Are we turning food into a system of optimisation?
Or is there still room for simple joy?
Because when every product promises performance, food risks losing something fundamental.
Food isn’t just fuel.
It’s pleasure.
It’s ritual.
It’s culture.
And sometimes the best thing a product can do is exactly what that waffle did.
Make you happy.
What This Means for Brand Leaders
If you work in food and beverage, Expo West offers three clear lessons.
Functional claims are becoming table stakes.
Protein and performance benefits are spreading into every category. They may soon be expected rather than distinctive.
Authenticity is gaining power.
The resurgence of traditional ingredients and regenerative farming reflects a deeper desire for food that feels real.
Differentiation will increasingly come from brand, not formulation.
When every product claims benefits, the brands people remember will be the ones that feel meaningful, distinctive and human.

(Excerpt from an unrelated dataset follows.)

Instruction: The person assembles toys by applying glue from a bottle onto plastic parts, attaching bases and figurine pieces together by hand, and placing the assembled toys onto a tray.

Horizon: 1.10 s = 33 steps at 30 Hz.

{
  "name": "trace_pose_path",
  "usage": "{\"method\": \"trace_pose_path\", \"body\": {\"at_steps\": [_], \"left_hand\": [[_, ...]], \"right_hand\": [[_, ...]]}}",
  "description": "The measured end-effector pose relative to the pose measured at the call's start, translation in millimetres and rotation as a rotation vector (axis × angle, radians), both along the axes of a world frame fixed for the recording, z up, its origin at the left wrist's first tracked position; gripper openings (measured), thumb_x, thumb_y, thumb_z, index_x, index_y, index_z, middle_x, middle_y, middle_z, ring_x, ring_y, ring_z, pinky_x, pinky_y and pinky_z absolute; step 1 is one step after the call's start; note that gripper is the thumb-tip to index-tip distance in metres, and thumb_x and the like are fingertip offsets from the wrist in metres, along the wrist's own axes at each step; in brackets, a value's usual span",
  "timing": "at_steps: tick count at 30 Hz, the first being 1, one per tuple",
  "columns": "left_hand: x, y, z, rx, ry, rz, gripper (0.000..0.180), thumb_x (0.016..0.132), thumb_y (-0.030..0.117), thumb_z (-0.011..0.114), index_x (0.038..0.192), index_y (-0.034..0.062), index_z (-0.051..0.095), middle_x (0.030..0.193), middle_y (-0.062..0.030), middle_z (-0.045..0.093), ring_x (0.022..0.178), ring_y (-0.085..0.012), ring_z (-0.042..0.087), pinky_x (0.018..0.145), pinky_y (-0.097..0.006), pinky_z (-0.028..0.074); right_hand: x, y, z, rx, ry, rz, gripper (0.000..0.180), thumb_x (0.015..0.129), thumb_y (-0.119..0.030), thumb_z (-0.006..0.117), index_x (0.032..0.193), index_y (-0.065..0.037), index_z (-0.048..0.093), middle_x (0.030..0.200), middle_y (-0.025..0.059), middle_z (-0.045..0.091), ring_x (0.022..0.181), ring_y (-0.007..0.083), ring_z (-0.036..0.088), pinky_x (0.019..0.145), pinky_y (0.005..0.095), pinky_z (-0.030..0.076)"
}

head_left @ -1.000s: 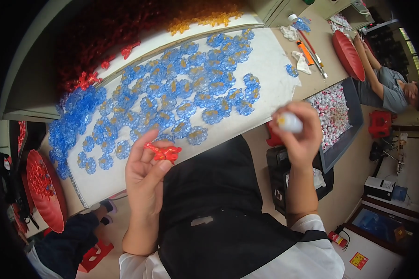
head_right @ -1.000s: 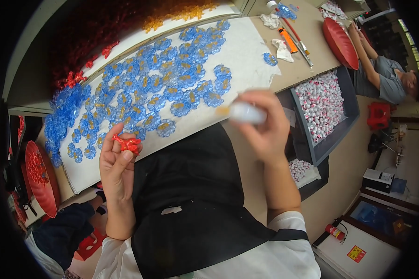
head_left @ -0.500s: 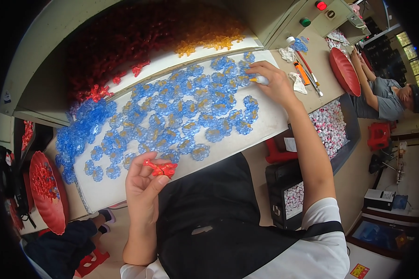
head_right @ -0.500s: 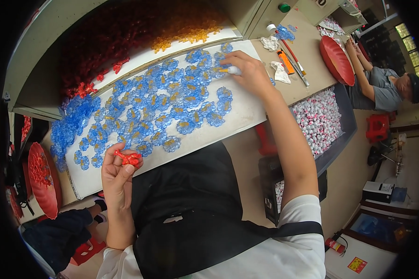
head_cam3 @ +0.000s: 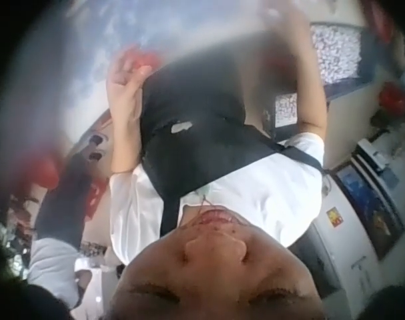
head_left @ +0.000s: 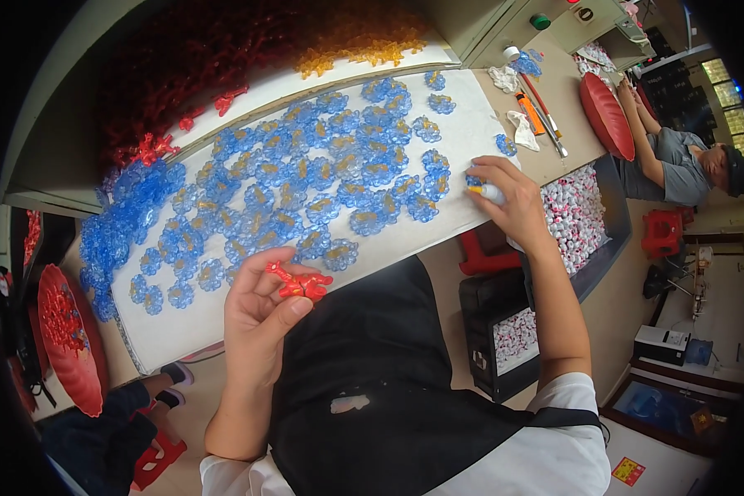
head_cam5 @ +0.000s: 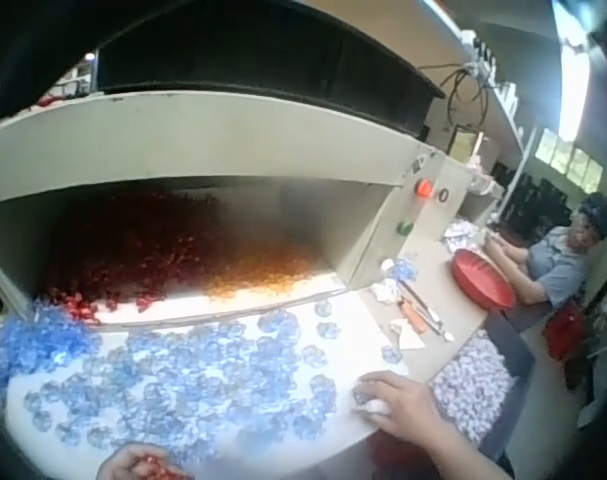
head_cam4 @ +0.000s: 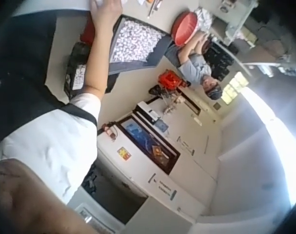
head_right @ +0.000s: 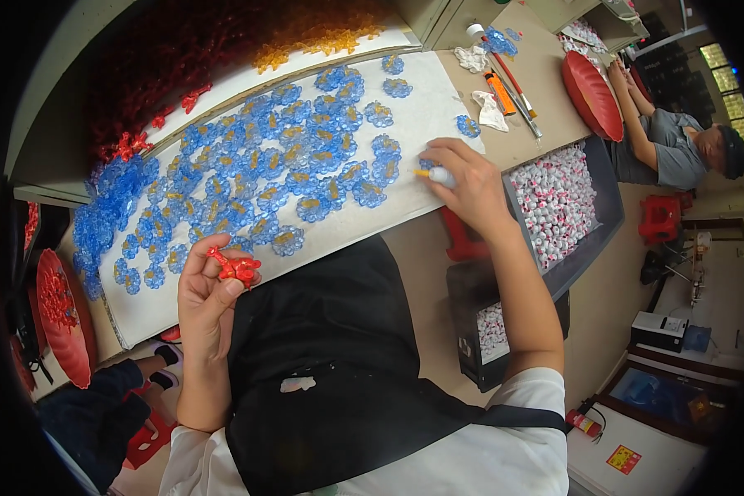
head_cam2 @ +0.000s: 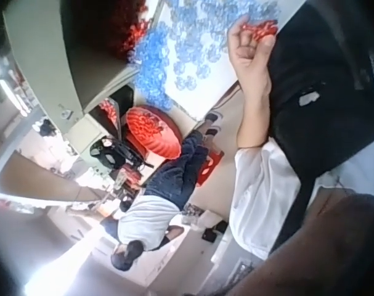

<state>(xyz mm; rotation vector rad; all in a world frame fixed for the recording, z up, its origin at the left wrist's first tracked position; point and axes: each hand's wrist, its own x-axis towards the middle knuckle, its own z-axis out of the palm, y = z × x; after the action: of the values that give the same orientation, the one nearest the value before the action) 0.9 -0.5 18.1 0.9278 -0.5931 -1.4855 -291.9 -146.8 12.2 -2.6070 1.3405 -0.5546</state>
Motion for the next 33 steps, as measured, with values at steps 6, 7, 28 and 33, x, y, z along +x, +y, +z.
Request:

And here’s a practical test.
Before you sign off your next innovation, rebrand or campaign, ask four questions:
Found — Could someone spot my brand in under two seconds, without relying on the logo?
Understood — Could someone grasp what my brand is about in a single glance?
Lived — Does my brand show up consistently wherever it lives: shelf, screen, feed, conversation?
Loved — When was the last time my brand did something that made someone smile and tell someone else?
If the answer to any of those is no, you don’t have a product problem.
You have a connection problem.
And no amount of functional claims will fix it.
Because sometimes a waffle doesn’t need to do anything more than be a waffle.